06 September 2007

06 September 2007 - MECA conference, day 1

Today was the first day of the University of Utah Middle East & Central Asia (MECA) conference, where I presented a paper co-written with Sapir Handelman. The talk went well, and our paper was included on a panel that featured papers on Cyprus and Northern Ireland. A common theme emerged: the idea of designing negotiating processes to “build better failures” rather than aiming at success.

Unfortunately, attendance was low (about 12) at our session, perhaps because there was a very popular lecture on Iran that overlapped with the start of our presentation. But the discussions were good. I (inadvertently) dominated Q&A, partly because our four negotiation models are easy to understand, and partly because the Israeli-Palestinian conflict always stirs up trouble.

The hardest thing to do at a conference like this is defend Israel’s legitimacy in even the mildest way. I was grilled by a woman who was outraged that I would describe the Gaza disengagement as anything other than a land grab in the West Bank. Less hostile were the questions from a Palestinian academic who criticized Israeli responses to terror; we managed to find some common ground after a little effort.

Another panel I attended focused on the phenomenon of anti-Americanism, historically and today. Every panelist blamed U.S. foreign policy and U.S. support for Israel, which apparently means opposing Palestinian statehood. The other academics in the audience chastised the presenters for not being anti-American enough. I pointed out that they had ignored the Soviet Union, and got blank stares.

The highlight of the day was the opening event, a lecture by Robert Olson of the University of Kentucky, entitled “Whither Kurdish Nationalism?”. Turkey is a dominant theme at the conference, perhaps because it is one of the University of Utah’s areas of expertise but also because Turkey has been in the news constantly for the past several weeks—Abdullah Gül, the Armenian genocide, et cetera.

Olson began by describing how Kurdish nationalism measures itself against the progress of Jewish nationalism from the late nineteenth to the mid-twentieth centuries. The Kurds got a later start, after the First World War, and actually had a state in northern Iran for a year from 1945-6. After that, Kurdish ambitions were shelved until the emergence of autonomy in northern Iraq got things going again.

The Kurds, Olson said, have a tougher job than the Zionists did, because while Israel grew up in a colonial territory surrounded by other, relatively weak colonies, the Kurds are divided among four states, each with established governments and armies of varying capacity. These states, particularly Turkey, have a strong interest in halting Kurdish nationalism and blocking the emergence of a Kurdish state.

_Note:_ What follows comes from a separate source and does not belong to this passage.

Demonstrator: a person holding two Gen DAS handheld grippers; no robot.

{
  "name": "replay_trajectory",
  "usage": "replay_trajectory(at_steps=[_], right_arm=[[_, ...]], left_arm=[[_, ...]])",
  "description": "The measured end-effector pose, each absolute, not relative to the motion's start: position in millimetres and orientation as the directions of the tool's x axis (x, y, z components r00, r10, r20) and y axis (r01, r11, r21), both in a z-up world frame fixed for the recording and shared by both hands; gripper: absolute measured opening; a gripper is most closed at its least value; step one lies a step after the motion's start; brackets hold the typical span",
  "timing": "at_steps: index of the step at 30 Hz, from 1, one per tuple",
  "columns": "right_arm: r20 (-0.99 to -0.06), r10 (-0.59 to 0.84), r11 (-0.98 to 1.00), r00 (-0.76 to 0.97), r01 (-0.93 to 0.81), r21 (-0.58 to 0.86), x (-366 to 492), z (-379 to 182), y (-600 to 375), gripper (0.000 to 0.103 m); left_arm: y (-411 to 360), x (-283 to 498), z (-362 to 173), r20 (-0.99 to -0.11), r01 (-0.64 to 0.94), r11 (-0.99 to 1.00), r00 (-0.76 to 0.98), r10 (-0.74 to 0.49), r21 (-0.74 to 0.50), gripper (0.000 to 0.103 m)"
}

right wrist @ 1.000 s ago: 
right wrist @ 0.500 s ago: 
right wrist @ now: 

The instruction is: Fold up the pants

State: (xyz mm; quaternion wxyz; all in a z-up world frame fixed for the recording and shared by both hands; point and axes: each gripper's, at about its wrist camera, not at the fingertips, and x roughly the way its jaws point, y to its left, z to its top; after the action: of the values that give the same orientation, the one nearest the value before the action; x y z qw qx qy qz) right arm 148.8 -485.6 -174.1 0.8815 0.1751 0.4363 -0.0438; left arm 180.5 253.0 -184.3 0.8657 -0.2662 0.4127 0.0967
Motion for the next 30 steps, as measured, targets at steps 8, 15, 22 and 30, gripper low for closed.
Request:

The Kurds have had to consider these factors in charting a course forward, weighing the benefits of independence and sovereignty against the risks of a Turkish invasion of northern Iraq. In the interwar period, it was Britain that governed Mesopotamia (Iraq) and attempted to sort out the competing national interests; today the United States, shoring up the democratic government in Iraq, finds itself in a similar role.

The resolution of the Turkish parliament on March 1, 2003 not to join the American invasion of Iraq, Olson said, is seen by Kurdish nationalists as a kind of “Balfour Declaration,” an potential milestone on the way to independence. However, in the new Iraq, Kurds are in prominent leadership positions, which raises questions as to whether Kurdish aspirations will move in the direction of a separate nationalism.

Olson then considered various theories that attempt to explain and predict the development of nationalism, among Kurds and in general. He gave particular weight to theories linking capitalism and nationalism, highlighting the role of economic elites in the formation and leadership of national movements. The role of intervention by an external power such as the U.S., he said, had been neglected.

He argued that the role of external powers has been far more important in Kurdish nationalism than other regional nationalisms because of Kurdish nationalism’s late start, owing to the slow development of a bourgeois class that could guide Kurdish aspirations. This, in turn, resulted from the projection of the American “crisis of capitalism” abroad. Whatever the cause, this is the Kurds’ best opportunity.

Questions at the lecture focused on the role of Islam, which some in the audience said was more important to Kurds in Turkey than nationalism. Others contended that capitalism was actually a brake on nationalism, since wealthy Kurds in Turkey invest in Istanbul, not Mosul. Olson acknowledged Islam’s role and said Turkey used capitalism to co-opt Kurdish nationalism, but the latter was still potent.

On the way out of the lecture, I stuck up a conversation with someone about Kurdish nationalist strategies and their relation to Zionist strategies. He mentioned something about Zionists having a plan to “cleanse” Palestine of Arabs, and cited Ilan Pappé (or tried to, since he couldn’t remember his name) as an authority. I cited Morris (whom he hadn’t read) and brought the conversation back to Kurds.

This evening, on the way to dinner, I was accosted by the woman who challenged my description of the Gaza disengagement. We talked for a while but her extremism soon became tiresome and I ducked outside as soon as I had a plate of delicious Middle Eastern food. I found a table of Turks and we had a fantastic time laughing and debating and eating too much baklava. I have to visit Turkey sometime.